- Opening Delimiter -

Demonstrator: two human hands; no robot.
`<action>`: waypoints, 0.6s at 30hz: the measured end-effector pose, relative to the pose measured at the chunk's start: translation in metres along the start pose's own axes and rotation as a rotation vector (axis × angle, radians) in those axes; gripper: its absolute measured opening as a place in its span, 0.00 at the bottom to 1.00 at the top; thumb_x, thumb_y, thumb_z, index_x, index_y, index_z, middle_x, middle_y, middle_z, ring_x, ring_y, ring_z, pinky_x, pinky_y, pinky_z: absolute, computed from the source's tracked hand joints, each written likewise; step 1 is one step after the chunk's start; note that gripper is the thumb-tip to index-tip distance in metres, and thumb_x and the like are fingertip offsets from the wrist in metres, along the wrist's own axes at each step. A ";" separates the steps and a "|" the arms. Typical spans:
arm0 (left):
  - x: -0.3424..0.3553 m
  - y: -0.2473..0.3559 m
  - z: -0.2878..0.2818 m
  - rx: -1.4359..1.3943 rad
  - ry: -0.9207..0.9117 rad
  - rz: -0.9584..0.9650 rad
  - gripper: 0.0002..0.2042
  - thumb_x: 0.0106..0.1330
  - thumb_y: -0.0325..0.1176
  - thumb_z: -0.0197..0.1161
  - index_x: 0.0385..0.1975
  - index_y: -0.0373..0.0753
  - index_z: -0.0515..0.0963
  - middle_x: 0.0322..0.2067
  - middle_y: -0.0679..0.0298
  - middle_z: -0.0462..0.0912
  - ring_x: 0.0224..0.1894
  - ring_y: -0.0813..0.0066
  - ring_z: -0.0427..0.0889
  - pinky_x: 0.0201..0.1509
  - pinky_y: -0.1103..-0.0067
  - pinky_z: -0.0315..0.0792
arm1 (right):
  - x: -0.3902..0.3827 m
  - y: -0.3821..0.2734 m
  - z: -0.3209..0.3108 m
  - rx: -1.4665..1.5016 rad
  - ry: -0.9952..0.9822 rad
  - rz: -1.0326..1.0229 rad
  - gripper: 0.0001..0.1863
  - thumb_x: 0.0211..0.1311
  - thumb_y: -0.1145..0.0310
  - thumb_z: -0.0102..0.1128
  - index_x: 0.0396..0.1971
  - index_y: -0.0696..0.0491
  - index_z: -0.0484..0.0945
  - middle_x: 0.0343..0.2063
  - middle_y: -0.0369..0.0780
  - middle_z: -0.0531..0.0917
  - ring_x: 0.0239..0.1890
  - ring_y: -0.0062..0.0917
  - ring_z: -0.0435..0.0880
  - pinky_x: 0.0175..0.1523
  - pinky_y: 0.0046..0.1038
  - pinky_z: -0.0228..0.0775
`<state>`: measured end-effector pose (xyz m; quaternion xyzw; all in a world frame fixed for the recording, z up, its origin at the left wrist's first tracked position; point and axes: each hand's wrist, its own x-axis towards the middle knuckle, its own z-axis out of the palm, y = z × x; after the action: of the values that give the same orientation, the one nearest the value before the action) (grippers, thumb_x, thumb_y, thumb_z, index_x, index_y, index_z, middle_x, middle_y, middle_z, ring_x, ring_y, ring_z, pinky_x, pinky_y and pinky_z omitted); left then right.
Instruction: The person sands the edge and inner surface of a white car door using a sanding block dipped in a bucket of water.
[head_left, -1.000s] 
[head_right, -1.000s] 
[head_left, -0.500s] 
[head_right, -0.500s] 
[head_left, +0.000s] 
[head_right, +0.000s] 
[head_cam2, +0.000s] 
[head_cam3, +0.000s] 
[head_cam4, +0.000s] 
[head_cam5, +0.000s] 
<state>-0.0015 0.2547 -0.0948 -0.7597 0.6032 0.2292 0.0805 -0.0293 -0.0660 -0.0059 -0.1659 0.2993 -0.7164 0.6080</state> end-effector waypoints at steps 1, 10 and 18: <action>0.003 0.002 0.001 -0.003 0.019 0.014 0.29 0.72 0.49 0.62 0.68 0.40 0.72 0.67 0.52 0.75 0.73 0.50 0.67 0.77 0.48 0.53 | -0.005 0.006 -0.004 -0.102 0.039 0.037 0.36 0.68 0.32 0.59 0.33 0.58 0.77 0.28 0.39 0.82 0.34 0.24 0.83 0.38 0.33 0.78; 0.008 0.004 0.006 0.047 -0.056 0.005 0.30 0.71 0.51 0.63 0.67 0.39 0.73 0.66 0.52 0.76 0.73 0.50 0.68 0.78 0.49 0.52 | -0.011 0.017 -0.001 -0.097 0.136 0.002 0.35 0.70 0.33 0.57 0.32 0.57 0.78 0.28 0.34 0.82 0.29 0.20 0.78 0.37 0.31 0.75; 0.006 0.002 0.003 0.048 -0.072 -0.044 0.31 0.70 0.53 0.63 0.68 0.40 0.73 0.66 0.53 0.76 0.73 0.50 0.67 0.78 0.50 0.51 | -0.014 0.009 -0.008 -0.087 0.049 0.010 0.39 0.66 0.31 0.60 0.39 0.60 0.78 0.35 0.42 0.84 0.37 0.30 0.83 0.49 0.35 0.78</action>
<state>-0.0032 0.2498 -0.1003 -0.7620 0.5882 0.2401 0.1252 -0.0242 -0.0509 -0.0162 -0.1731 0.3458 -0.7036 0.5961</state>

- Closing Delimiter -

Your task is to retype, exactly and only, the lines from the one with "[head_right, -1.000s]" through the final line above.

[head_right, -1.000s] 
[head_left, -0.500s] 
[head_right, -0.500s] 
[head_left, +0.000s] 
[head_right, +0.000s] 
[head_cam2, +0.000s] 
[head_cam3, +0.000s] 
[head_cam4, +0.000s] 
[head_cam5, +0.000s] 
<state>-0.0015 0.2547 -0.0948 -0.7597 0.6032 0.2292 0.0805 -0.0293 -0.0660 -0.0059 -0.1659 0.2993 -0.7164 0.6080</state> end-effector waypoints at steps 1, 10 and 18: <action>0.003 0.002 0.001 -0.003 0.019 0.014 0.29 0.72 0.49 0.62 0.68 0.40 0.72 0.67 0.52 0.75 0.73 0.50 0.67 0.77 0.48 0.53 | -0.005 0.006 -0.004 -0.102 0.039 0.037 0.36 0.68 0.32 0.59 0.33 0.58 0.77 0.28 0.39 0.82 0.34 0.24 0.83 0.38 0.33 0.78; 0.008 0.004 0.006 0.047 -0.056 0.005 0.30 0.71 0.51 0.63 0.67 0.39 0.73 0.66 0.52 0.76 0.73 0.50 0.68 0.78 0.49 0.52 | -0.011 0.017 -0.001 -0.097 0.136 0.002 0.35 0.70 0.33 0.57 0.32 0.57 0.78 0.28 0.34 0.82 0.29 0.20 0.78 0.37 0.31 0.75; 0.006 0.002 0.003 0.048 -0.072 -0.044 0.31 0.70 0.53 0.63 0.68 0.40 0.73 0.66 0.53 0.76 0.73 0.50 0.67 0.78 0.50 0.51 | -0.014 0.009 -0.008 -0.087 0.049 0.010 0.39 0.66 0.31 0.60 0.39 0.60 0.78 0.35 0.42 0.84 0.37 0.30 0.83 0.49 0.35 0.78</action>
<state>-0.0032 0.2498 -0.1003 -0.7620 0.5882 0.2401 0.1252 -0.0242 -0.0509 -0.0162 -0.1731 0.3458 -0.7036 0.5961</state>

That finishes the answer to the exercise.